» WHAT YOU HAVE TO DO
What is the number of lines in these records that hold the word "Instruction"? Reply with that number alone.
··· RECORDS FOR THIS EXERCISE
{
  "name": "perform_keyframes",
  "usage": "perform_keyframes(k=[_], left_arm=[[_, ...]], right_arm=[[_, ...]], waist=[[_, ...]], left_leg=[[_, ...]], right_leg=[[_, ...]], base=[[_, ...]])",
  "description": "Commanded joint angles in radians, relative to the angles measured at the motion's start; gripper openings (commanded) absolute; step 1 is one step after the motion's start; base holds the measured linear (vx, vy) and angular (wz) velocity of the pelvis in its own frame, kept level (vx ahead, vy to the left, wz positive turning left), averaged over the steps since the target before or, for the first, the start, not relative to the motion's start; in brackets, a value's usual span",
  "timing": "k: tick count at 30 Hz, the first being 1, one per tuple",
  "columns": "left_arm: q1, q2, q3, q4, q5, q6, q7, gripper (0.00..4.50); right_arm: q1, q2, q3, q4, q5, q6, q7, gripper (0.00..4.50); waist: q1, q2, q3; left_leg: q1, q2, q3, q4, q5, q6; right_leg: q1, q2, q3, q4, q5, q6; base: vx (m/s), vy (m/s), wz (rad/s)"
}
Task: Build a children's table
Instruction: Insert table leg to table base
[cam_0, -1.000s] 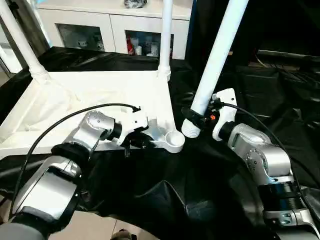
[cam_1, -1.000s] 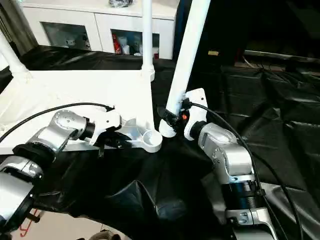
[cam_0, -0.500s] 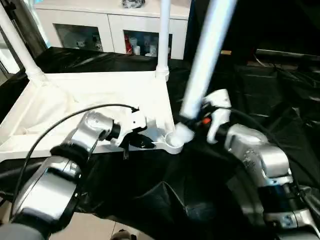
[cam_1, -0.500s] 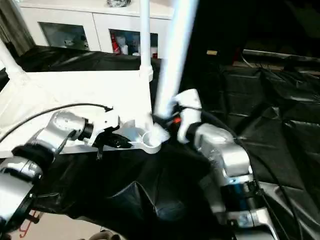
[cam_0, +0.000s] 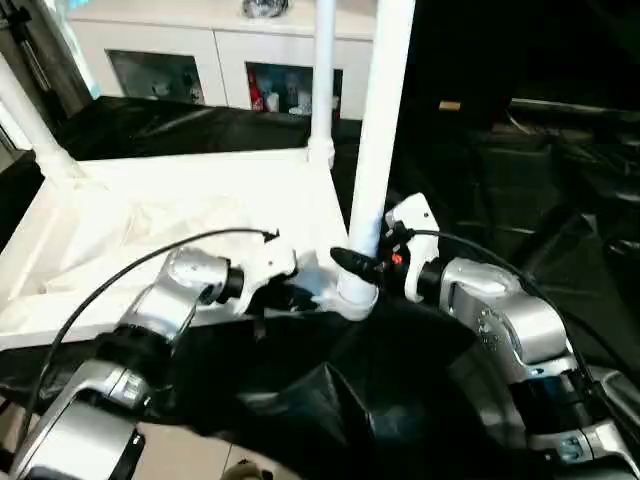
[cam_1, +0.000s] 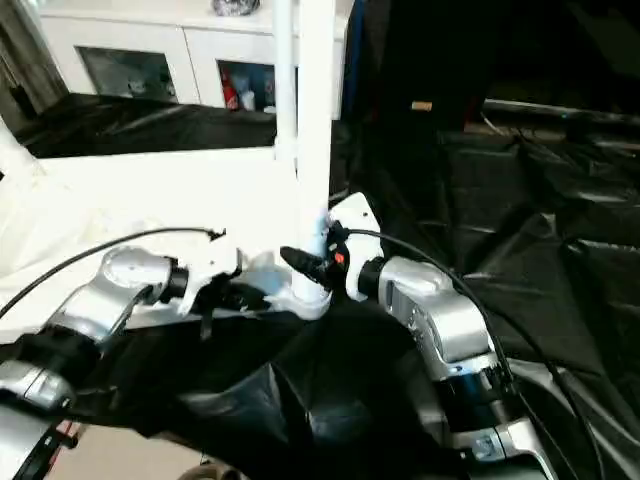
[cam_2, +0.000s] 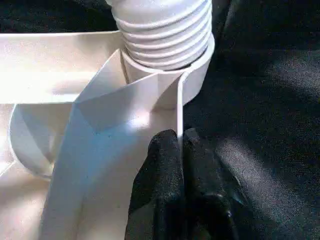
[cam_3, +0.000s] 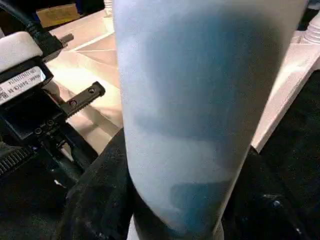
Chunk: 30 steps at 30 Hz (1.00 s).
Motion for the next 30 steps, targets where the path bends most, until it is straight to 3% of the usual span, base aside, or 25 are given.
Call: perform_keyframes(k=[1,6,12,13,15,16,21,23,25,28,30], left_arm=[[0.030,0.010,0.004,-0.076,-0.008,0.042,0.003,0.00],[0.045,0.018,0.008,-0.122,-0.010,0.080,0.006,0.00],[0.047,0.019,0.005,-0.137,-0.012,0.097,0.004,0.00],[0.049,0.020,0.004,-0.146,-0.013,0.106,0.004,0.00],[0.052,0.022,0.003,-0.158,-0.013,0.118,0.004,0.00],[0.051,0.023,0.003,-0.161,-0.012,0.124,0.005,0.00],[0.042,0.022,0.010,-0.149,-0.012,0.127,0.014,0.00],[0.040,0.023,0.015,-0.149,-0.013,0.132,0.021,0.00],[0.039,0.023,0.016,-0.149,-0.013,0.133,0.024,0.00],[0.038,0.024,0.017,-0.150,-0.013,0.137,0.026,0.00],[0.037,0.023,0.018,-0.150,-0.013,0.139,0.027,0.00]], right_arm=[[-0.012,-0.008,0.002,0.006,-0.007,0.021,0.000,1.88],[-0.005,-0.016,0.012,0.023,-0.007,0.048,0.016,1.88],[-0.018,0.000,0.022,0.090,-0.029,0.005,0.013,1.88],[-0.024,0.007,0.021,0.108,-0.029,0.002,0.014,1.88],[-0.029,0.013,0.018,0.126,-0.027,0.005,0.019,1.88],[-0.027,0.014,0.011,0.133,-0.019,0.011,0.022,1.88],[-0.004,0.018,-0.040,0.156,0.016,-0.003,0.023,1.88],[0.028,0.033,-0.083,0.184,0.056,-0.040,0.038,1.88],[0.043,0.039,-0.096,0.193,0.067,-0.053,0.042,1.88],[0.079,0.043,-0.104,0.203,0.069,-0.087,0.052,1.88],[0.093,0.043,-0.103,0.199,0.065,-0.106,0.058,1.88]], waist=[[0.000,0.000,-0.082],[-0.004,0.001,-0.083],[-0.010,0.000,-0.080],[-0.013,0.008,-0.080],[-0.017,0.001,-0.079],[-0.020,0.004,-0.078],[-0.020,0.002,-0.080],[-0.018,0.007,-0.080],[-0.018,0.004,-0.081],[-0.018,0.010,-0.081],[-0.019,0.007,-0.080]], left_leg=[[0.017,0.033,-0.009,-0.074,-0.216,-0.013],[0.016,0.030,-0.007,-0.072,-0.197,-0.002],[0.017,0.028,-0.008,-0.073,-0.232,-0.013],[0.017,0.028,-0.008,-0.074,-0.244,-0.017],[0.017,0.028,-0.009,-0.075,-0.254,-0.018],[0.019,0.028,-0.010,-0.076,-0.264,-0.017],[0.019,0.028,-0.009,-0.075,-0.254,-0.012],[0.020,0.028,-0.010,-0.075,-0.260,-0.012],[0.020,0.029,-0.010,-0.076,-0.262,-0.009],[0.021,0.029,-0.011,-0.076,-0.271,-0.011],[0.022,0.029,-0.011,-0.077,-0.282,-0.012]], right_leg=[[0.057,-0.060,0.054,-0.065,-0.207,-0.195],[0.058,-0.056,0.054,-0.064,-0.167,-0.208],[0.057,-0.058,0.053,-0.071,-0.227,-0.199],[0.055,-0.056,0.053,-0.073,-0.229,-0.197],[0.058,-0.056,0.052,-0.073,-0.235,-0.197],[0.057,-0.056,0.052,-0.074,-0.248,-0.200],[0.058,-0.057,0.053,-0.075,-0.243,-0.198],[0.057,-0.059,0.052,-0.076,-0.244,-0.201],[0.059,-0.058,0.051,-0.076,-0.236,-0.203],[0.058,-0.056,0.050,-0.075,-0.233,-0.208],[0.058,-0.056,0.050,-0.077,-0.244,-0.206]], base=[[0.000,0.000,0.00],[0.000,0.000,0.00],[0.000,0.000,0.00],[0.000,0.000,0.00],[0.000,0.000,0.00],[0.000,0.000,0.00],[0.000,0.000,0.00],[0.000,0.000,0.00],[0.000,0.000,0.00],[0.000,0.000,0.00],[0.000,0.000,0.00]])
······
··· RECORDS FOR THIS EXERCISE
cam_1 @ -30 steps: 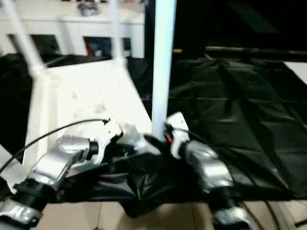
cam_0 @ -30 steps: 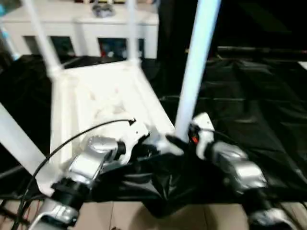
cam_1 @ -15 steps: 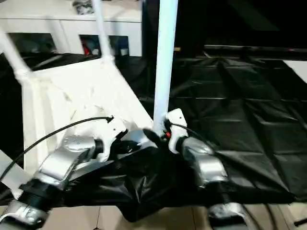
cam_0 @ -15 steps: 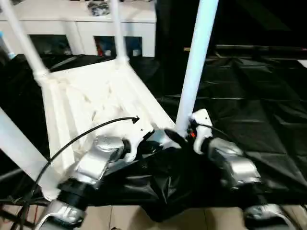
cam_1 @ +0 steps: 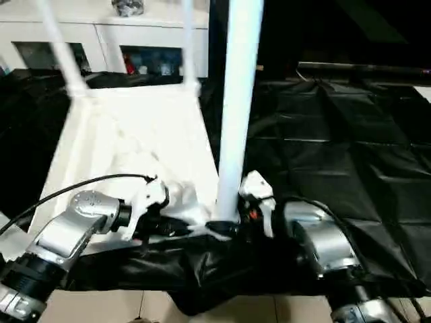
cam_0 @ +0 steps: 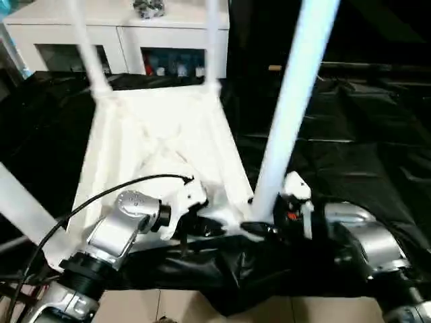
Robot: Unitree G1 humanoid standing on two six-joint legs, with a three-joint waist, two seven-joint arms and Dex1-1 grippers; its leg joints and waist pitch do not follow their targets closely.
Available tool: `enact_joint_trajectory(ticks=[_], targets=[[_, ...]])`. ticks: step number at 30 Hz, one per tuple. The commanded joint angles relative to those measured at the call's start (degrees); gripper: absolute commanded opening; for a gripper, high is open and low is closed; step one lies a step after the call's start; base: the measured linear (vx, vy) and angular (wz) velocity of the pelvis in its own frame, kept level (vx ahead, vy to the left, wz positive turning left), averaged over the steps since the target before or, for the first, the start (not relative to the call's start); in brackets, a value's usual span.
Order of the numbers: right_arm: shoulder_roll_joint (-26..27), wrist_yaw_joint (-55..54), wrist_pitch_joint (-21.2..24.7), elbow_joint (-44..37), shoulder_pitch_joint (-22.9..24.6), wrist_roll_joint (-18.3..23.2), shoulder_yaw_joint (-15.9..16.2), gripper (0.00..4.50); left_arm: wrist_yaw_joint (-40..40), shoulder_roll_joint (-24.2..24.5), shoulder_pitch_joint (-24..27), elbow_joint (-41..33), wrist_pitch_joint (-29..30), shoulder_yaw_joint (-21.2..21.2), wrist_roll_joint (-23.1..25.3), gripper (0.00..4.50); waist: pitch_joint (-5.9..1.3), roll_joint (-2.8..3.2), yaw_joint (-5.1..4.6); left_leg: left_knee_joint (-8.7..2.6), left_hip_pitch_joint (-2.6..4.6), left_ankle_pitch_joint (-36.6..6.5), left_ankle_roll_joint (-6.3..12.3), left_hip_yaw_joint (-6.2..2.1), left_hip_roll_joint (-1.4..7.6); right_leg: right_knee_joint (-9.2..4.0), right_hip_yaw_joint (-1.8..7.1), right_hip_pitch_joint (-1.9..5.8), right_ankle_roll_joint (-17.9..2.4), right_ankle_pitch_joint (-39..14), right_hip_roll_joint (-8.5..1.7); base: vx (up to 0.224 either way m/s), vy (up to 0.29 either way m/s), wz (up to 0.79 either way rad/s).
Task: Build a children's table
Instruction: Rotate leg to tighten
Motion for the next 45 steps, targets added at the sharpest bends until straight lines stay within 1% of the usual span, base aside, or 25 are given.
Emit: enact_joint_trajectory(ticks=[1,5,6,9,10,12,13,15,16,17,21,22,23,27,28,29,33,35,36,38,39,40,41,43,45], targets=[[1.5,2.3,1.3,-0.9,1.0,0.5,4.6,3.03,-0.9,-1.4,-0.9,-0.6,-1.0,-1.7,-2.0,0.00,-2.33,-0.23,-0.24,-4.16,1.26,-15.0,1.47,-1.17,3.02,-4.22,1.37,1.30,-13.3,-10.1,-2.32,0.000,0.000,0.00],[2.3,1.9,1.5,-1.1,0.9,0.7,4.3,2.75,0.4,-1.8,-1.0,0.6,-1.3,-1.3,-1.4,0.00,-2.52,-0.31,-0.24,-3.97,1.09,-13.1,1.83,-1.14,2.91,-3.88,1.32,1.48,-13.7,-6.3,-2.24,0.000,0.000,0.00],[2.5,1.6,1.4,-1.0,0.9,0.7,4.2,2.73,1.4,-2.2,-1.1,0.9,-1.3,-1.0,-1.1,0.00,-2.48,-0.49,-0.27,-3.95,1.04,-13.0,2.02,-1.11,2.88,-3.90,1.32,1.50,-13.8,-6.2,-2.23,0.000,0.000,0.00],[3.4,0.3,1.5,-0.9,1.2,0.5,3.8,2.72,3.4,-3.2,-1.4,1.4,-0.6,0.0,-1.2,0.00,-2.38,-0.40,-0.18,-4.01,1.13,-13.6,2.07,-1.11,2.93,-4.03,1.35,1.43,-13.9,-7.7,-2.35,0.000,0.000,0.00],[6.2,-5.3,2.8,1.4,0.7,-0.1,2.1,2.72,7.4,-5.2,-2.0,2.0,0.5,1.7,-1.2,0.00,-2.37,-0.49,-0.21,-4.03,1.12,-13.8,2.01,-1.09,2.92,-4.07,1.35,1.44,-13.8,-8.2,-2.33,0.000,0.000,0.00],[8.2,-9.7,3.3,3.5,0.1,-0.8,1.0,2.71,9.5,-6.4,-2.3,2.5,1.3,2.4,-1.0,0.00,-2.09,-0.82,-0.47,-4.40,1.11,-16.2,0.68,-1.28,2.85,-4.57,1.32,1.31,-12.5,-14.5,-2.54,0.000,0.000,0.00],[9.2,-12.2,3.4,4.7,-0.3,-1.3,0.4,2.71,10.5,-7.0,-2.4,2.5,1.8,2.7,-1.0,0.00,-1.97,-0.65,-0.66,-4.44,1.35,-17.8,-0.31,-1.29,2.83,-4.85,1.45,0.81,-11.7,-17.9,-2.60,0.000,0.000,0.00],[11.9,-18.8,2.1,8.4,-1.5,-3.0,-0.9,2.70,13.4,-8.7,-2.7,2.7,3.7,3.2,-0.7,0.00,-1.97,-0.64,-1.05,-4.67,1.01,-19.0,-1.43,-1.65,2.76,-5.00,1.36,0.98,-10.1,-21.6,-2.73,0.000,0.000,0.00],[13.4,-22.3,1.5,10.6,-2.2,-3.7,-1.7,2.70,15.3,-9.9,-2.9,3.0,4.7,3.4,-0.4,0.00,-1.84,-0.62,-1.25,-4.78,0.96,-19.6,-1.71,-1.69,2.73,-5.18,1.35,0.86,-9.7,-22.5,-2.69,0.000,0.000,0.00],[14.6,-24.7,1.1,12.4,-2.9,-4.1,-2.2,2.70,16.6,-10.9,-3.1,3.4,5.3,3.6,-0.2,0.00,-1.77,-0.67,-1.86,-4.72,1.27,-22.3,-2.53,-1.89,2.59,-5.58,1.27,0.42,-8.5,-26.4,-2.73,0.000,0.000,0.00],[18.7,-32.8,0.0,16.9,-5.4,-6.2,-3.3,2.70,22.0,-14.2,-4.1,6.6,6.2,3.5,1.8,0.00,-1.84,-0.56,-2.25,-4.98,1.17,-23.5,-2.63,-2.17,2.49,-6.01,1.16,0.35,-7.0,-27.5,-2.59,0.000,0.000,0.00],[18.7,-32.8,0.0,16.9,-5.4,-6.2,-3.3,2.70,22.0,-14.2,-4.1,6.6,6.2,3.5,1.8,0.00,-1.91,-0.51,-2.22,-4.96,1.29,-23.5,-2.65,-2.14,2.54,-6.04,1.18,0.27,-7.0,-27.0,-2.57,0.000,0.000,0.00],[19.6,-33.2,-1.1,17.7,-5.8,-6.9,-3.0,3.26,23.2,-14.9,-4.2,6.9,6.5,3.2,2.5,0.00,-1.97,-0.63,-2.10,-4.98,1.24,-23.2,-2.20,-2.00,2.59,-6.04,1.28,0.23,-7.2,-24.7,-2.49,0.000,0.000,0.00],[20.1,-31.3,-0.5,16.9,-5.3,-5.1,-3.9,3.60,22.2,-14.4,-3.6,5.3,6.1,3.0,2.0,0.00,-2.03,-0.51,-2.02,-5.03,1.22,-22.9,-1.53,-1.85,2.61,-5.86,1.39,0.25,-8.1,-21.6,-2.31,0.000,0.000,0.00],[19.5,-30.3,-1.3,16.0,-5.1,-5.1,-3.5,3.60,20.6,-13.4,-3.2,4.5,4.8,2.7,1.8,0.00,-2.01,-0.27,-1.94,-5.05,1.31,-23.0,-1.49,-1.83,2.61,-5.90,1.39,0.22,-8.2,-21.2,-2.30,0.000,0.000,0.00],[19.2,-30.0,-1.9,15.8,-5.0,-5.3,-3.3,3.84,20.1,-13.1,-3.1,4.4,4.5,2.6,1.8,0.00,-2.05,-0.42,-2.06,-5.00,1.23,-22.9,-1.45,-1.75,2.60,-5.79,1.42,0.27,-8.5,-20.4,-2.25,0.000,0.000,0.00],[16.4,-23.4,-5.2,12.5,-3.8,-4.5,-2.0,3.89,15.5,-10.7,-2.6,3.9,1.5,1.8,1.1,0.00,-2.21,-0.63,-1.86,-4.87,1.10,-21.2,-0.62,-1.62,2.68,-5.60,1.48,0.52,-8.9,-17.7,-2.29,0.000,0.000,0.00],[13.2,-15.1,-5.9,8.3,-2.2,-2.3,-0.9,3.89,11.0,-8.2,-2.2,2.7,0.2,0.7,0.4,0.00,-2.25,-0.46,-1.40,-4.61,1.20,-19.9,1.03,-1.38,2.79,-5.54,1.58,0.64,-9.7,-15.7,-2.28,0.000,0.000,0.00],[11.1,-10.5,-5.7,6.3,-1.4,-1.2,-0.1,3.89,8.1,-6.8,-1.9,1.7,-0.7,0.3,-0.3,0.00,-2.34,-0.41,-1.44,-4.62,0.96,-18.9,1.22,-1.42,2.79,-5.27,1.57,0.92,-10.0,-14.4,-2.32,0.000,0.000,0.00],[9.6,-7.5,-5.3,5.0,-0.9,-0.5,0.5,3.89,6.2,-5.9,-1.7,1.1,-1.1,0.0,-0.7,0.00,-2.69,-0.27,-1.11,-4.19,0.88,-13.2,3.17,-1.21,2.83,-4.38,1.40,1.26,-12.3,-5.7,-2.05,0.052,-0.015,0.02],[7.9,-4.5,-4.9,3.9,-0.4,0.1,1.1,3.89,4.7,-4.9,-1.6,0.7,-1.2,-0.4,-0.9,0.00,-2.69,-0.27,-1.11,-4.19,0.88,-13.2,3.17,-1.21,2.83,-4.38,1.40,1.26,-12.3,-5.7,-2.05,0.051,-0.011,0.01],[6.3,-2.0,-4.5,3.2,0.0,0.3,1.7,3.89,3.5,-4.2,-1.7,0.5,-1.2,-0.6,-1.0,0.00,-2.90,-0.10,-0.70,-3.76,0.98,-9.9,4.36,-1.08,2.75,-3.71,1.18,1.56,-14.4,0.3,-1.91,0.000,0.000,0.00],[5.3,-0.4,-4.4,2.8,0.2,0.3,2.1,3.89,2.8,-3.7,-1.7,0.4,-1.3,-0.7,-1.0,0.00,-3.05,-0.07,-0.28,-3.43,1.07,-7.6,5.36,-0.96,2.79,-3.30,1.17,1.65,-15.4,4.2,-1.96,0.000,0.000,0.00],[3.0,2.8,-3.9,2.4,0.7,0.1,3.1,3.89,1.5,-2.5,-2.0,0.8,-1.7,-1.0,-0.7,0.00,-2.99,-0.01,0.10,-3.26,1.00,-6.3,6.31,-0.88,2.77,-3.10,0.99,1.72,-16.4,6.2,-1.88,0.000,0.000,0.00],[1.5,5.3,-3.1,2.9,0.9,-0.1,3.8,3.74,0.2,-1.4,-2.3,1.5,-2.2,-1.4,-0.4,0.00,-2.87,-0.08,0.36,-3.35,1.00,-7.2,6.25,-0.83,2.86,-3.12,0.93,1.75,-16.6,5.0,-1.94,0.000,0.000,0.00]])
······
» THE ANSWER
2